WHAT TO PRODUCE:
From the first line to the last, reproduce the material exactly.

SUPPLIED MATERIAL:
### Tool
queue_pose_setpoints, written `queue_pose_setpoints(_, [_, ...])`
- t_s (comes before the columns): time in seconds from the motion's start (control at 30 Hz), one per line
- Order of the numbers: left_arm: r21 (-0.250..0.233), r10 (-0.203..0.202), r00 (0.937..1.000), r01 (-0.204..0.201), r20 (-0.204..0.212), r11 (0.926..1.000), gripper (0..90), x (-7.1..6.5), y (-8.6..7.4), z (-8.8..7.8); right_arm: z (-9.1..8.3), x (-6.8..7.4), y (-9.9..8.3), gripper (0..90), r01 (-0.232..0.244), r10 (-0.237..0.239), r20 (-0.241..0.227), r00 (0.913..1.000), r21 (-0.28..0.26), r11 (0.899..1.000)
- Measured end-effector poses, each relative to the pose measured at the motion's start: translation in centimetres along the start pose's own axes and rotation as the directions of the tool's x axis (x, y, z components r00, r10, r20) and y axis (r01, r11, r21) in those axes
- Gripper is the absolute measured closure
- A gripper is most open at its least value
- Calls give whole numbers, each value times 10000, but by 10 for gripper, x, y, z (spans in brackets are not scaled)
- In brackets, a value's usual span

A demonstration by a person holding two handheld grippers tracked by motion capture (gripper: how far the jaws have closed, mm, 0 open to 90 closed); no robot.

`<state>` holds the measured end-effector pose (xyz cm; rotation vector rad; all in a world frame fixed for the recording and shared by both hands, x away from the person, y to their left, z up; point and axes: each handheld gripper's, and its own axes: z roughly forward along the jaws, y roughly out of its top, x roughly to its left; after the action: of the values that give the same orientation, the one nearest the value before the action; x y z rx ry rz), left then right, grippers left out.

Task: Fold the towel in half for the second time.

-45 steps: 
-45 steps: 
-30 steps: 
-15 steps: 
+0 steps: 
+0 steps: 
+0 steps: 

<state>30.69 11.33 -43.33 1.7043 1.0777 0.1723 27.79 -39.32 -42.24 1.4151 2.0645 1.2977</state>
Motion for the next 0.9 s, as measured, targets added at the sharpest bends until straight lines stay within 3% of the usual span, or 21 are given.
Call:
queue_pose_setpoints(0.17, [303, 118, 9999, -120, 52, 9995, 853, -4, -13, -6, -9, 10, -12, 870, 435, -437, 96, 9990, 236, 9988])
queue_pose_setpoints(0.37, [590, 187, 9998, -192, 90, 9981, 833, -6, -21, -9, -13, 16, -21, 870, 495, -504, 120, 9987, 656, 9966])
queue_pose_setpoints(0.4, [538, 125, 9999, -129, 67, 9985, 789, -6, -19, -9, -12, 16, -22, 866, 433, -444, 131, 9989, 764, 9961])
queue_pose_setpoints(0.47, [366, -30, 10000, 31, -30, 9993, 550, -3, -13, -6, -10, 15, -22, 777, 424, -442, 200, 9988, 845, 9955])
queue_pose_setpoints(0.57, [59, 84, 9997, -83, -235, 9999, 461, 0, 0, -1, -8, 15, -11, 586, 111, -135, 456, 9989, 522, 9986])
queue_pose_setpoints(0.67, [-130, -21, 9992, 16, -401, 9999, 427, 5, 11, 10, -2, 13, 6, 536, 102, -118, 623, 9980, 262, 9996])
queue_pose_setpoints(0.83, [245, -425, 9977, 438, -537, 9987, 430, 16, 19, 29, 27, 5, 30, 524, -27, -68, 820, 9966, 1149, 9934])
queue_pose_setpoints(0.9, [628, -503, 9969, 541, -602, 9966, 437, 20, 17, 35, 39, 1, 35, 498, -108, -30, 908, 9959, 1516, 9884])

TASK OUTPUT:
### Tool
queue_pose_setpoints, written `queue_pose_setpoints(_, [_, ...])`
- t_s (comes before the columns): time in seconds from the motion's start (control at 30 Hz), one per line
- Order of the numbers: left_arm: r21 (-0.250..0.233), r10 (-0.203..0.202), r00 (0.937..1.000), r01 (-0.204..0.201), r20 (-0.204..0.212), r11 (0.926..1.000), gripper (0..90), x (-7.1..6.5), y (-8.6..7.4), z (-8.8..7.8); right_arm: z (-9.1..8.3), x (-6.8..7.4), y (-9.9..8.3), gripper (0..90), r01 (-0.232..0.244), r10 (-0.237..0.239), r20 (-0.241..0.227), r00 (0.913..1.000), r21 (-0.28..0.26), r11 (0.899..1.000)
- Measured end-effector poses, each relative to the pose measured at the motion's start: translation in centimetres along the start pose's own axes and rotation as the directions of the tool's x axis (x, y, z components r00, r10, r20) and y axis (r01, r11, r21) in those axes
- Gripper is the absolute measured closure
- A gripper is most open at its least value
- Calls give whole numbers, each value times 10000, but by 10 for gripper, x, y, z (spans in brackets are not scaled)
- In brackets, a value's usual span

A demonstration by a person holding two handheld grippers tracked by motion capture (gripper: how far the jaws have closed, mm, 0 open to 90 closed); no robot.

`<state>` holds the measured end-effector pose (xyz cm; rotation vector rad; all in a world frame fixed for the recording and shared by both hands, x away from the person, y to their left, z up; point and axes: each handheld gripper's, and its own axes: z roughly forward along the jaws, y roughly out of its top, x roughly to its left; after the action: of the values that give the same orientation, the one nearest the value before the action; x y z rx ry rz), left then right, grippers left out.

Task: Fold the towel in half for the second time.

-45 steps: 
-45 steps: 
-30 steps: 
-15 steps: 
+0 steps: 
+0 steps: 
+0 steps: 

<state>30.69 11.33 -43.33 1.7043 1.0777 0.1723 27.79 -39.32 -42.24 1.4151 2.0645 1.2977</state>
Motion for the next 0.9 s, as measured, targets added at the sharpest bends until straight lines stay within 3% of the usual span, or 21 are given.
Call:
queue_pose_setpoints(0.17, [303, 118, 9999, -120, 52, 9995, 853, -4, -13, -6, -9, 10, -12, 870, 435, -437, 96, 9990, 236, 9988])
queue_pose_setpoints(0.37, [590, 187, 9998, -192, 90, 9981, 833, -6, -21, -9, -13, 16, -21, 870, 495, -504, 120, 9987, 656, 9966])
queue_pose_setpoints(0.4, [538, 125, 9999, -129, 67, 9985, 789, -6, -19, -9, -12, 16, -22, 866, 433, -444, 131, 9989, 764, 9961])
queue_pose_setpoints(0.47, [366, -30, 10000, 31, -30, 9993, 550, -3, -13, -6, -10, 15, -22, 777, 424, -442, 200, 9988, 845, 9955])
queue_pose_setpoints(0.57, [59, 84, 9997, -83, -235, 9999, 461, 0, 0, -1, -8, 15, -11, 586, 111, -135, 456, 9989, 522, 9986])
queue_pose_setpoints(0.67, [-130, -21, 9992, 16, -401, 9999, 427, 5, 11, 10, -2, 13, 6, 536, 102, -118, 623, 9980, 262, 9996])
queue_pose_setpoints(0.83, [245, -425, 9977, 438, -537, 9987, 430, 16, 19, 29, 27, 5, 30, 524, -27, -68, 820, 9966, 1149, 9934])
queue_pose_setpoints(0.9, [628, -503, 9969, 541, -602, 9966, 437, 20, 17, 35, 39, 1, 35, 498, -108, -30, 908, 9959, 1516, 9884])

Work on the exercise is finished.